If we can modify the UDF, we can get a typed dict from a DataFrame, and set the correct return_dtype:

def return_dict(s):
    result = {"a": "1", "b": "two"}
    return pl.DataFrame(result).cast(schema).to_struct().item()

schema = {"a": pl.Int64, "b": pl.String}

df = pl.DataFrame({"x": 1})
df.with_columns(y = pl.all().map_elements(return_dict, return_dtype=pl.Struct(schema)))
# shape: (1, 2)
# ┌─────┬───────────┐
# │ x   ┆ y         │
# │ --- ┆ ---       │
# │ i64 ┆ struct[2] │
# ╞═════╪═══════════╡
# │ 1   ┆ {1,"two"} │
# └─────┴───────────┘
(pl.DataFrame({"x": [None]})
   .with_columns(y = pl.all().map_elements(return_dict, return_dtype=pl.Struct(schema)))
) 
# shape: (1, 2)
# ┌──────┬─────────────┐
# │ x    ┆ y           │
# │ ---  ┆ ---         │
# │ null ┆ struct[2]   │
# ╞══════╪═════════════╡
# │ null ┆ {null,null} │
# └──────┴─────────────┘

But I'm not sure if this is the way this is supposed to be done?

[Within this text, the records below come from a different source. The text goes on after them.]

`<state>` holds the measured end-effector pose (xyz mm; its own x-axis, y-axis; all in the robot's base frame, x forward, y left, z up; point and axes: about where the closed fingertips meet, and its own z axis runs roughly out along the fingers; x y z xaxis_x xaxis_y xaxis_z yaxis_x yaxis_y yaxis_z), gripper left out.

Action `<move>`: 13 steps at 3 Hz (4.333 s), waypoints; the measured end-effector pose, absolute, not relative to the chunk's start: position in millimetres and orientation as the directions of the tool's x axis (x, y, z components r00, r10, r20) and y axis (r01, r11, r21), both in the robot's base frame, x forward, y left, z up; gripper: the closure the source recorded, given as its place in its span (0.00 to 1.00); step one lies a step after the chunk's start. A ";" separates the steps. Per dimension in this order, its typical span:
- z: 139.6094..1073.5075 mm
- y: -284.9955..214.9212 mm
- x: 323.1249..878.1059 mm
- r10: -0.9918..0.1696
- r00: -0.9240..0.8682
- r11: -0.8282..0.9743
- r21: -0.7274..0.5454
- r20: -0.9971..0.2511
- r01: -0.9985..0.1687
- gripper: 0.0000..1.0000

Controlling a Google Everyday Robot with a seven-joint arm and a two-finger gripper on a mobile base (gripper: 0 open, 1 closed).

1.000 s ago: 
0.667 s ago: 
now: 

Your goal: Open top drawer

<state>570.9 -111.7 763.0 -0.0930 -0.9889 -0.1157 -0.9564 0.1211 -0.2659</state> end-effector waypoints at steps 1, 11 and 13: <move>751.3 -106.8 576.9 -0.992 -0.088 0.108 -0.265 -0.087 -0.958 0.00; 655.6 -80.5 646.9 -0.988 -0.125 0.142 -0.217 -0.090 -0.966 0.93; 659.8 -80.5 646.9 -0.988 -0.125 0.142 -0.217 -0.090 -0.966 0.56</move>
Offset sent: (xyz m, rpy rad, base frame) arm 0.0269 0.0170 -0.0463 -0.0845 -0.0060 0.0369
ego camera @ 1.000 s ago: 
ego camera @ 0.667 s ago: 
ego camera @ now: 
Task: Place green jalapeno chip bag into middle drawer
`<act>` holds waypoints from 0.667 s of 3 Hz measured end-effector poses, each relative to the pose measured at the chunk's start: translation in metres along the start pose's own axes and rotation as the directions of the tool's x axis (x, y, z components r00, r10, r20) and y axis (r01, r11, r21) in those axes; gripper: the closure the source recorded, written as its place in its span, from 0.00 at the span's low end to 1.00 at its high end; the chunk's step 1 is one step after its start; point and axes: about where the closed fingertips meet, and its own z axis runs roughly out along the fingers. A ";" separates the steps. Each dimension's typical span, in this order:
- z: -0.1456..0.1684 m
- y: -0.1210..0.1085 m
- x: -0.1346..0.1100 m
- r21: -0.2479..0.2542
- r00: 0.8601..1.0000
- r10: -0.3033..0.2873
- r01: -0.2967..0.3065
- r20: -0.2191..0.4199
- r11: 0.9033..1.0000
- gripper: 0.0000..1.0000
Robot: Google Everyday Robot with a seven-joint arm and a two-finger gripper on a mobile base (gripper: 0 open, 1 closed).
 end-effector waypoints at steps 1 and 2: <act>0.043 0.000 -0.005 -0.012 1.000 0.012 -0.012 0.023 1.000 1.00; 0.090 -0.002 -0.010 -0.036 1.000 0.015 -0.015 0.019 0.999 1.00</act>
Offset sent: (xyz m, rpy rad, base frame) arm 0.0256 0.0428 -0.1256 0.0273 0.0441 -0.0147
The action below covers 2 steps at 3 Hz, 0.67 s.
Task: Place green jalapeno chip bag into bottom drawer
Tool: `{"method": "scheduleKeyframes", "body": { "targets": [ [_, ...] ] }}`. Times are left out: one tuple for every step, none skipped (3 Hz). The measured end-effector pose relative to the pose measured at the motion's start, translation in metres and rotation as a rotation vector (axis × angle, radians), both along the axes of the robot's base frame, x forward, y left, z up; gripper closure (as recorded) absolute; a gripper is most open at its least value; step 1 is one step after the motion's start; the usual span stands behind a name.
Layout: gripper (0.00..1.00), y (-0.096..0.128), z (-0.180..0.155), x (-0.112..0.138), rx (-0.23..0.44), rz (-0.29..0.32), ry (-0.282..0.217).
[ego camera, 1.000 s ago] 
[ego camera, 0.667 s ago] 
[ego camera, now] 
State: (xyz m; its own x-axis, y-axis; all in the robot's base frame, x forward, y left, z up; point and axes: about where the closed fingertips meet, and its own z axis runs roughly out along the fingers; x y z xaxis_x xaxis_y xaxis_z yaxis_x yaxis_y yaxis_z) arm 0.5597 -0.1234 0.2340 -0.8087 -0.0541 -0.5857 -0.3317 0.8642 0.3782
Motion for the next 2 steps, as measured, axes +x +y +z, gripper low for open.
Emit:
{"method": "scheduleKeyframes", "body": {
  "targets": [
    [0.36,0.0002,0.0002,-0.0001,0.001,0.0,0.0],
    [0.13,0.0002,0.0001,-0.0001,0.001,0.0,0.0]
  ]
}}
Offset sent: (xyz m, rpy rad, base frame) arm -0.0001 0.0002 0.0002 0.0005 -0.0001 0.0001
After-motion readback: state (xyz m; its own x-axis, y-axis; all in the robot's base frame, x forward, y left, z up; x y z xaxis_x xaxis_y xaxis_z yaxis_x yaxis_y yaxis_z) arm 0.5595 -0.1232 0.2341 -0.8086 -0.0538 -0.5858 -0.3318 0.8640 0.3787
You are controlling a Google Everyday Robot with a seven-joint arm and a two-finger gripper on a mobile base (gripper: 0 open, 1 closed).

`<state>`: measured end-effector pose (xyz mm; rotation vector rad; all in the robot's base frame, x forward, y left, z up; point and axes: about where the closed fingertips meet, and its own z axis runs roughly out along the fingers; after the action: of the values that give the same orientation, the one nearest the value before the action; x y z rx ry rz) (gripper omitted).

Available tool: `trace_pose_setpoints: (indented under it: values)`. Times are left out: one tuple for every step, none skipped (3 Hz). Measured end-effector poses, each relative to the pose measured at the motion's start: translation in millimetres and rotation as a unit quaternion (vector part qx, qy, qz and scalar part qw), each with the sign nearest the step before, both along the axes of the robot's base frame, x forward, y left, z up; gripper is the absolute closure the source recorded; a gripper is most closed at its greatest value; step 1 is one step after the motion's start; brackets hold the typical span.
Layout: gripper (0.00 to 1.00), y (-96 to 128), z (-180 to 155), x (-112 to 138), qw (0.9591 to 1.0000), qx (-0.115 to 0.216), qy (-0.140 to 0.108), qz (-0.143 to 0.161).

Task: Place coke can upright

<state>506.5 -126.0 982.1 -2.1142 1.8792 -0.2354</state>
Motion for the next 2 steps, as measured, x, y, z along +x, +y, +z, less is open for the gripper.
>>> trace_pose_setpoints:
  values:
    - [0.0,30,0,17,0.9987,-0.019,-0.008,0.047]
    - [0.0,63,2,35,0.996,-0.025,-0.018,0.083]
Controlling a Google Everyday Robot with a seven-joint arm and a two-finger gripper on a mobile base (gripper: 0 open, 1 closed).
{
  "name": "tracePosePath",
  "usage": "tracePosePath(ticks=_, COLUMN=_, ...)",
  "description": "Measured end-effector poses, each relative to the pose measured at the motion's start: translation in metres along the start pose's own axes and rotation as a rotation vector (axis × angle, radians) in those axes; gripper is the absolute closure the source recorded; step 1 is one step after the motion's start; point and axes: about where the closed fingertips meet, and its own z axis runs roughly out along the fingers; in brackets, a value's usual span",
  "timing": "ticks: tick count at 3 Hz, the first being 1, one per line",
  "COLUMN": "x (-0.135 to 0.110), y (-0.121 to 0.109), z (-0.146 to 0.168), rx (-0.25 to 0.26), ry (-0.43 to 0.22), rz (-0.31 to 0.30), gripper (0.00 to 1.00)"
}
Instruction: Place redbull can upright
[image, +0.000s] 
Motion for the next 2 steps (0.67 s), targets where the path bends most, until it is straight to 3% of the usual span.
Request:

Baukebrenninkmeijer commented 1 month ago

I would be very surprised if this was the intended way. But it's good to have this as a workaround.

@janikkokot So putting the schema in fields rather than a dict works to circumvent this problem?

Baukebrenninkmeijer commented 1 month ago

@cmdlineluser

df.with_columns(
    pl.struct(
        pl.col('text_column')
          .str.extract(r'\{([^}]+)\}')
          .str.extract(rf'{name}=([^,}}]+)')
          .cast(dtype, strict=False)
          .alias(name) 
        for name, dtype in schema.items()
    )
)

This works flawlessly, thanks for suggesting it!